Las focas hicieron su aparición en esta época, y los tripulantes del bergantín se apresuraron a darles caza, porque su grasa les era muy útil.
La salud de todos era excelente, y todos se ocupaban en hacer los preparativos necesarios para la partida. El tiempo que no se dedicaba a estos trabajos se empleaba en cazar.
Luis Cornbutte, que salla con frecuencia a examinar los pequeños canales que el deshielo abría, resolvió, a causa de la configuración de la costa meridional, intentar el paso más al Sur. Ya se había roto el hielo en diferentes puntos, y los carámbanos flotaban sobre el agua dirigiéndose a alta mar.
El 25 de abril fue puesto el bergantín en estado de abandonar la bahía.
Al sacar las velas de sus fundas, se vio que estaban perfecta-mente conservadas, y cuando, colocadas en sus palos respectivos, fueron mecidas por el viento, el corazón de los marinos se inundó de alegría.
El bergantín se estremeció, pues había recobrado ya su línea de flotación, y, aunque no podía navegar aún, reposaba en su elemento natural.
En el mes de mayo, el hielo su licuó rápidamente. La nieve que cubría las orillas se fundía por todos lados formando un barro espeso que hacía la costa casi inabordable. Por entre los restos de la nieve asomaban tímidamente algunas pequeñas plantas, rosadas y pálidas, que parecían sonreír al recibir las caricias del sol. El termómetro subió, al fin, por encima del cero.
A veinte millas del bergantín, al Sur, los témpanos de hielo, completamente sueltos, navegaban hacia el océano Atlántico, y aunque el mar no estaba aún completamente libre en torno del navío, se abrieron algunos pasos que Luis Cornbutte quiso apro-vechar.
Éste, después de rezar por última vez sobre la tumba de su padre, abandonó por fin la bahía de invernada el 21 de mayo. Al emprender el viaje de regreso, el corazón de aquellos bravos marinos rebosaba de alegría, al mismo tiempo que de tristeza, porque las almas nobles no abandonan sin pesar los lugares donde han visto morir a un amigo.
El viento, que soplaba del Norte, favoreció la marcha del bergantín, que a veces se vio detenido por bancos de hielo, que hubo necesidad de aserrar y, en ocasiones, hacerlos volar con barrenos.
Durante un mes, la navegación fue muy peligrosa aún, llegando a verse el bergantín a dos dedos de su perdición, pero, como la tripulación era atrevida y estaba acostumbrada a las maniobras más arriesgadas, todos los obstáculos fueron salvados.
Penellán, Pedro Nouquet, Turquiette y Fidel Misonne hacían, ellos solos, el trabajo de diez marineros, pero sus esfuerzos eran ampliamente recompensados con las sonrisas de gratitud que María les dirigía a todos.

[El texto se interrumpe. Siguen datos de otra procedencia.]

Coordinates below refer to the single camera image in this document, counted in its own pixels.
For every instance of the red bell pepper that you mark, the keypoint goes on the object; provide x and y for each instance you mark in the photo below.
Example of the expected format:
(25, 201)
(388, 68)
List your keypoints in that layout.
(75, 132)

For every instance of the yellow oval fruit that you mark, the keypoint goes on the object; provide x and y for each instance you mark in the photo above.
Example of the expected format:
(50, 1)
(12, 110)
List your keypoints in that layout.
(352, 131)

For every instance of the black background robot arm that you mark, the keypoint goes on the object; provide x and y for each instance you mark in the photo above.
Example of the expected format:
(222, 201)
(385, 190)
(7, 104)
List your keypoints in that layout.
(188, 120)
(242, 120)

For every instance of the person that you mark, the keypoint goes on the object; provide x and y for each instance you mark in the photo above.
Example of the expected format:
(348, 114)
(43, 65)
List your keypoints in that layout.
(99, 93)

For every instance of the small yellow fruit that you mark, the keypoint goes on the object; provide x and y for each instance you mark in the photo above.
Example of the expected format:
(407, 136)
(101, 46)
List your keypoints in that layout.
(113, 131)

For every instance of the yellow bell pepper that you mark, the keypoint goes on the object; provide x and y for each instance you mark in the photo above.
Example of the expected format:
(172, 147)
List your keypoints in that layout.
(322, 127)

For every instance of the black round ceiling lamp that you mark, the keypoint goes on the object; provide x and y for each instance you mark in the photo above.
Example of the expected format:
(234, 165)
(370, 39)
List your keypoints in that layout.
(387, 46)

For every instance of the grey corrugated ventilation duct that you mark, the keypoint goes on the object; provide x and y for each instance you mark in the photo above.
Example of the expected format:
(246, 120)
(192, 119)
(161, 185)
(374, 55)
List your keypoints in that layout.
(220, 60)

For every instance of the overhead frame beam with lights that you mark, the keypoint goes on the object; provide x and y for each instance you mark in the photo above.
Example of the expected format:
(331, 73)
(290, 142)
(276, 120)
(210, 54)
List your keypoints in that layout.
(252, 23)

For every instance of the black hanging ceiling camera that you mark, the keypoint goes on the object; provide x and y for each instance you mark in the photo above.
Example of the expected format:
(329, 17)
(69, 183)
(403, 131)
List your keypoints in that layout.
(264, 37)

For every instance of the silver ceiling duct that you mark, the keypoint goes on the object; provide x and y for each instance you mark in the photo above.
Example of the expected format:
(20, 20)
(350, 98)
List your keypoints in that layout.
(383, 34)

La Joven Audaz viose, al fin, completamente libre de hielos a la altura de la isla Juan Mayen, y el 25 de junio encontró algunos buques que se dírigían al Norte para cazar focas y ballenas. Había necesitado casi un mes para salir de los mares polares.
El 16 de agosto se encontraba de nuevo La Joven Audaz a la vista de Dunkerque. Había sido señalado por el vigía, y toda la población acudió en masa al muelle para recibirla.

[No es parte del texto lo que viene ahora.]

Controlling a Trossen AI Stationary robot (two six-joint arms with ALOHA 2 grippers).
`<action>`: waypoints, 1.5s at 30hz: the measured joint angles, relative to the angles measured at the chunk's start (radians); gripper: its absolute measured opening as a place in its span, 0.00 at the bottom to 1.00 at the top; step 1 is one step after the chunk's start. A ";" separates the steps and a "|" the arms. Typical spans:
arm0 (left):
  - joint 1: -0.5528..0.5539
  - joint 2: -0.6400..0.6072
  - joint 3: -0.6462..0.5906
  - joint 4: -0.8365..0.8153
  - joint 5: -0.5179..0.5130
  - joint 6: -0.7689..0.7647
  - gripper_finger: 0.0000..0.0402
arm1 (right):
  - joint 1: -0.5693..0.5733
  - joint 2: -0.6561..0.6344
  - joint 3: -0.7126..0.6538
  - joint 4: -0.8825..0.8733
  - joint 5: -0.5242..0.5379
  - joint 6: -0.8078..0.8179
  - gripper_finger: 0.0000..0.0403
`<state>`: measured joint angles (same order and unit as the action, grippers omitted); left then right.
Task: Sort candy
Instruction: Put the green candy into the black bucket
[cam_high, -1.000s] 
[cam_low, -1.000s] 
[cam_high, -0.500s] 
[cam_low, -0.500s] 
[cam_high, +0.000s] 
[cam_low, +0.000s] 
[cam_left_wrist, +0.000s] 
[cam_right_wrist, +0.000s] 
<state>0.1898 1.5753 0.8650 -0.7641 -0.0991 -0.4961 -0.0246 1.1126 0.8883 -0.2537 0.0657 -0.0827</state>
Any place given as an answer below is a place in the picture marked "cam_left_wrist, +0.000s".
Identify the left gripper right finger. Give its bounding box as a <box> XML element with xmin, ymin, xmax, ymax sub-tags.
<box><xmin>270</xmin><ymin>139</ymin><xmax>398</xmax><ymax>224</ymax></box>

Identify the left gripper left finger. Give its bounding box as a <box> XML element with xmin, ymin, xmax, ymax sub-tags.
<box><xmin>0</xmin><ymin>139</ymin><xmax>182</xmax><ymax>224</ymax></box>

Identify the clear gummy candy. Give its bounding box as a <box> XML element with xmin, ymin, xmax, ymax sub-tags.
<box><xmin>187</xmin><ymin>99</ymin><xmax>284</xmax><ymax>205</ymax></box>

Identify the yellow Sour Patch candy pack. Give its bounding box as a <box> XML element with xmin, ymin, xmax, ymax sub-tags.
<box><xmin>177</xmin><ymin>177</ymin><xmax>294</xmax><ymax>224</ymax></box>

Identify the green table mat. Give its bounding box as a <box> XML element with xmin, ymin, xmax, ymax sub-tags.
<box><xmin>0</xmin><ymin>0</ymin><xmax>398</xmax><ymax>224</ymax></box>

Los valerosos marineros del bergantín cayeron pronto en brazos de sus amigos, y el anciano cura estrechó contra su corazón a Luis Cornbutte y a María.
De las dos primeras misas que, después de esto, rezó el bondadoso sacerdote, la primera fue aplicada por el eterno descanso del alma de Juan Cornbutte, y en la segunda fue bendecida la unión de los dos jóvenes prometidos, que desde hacía ya mucho tiempo habían sido unidos por la desgracia.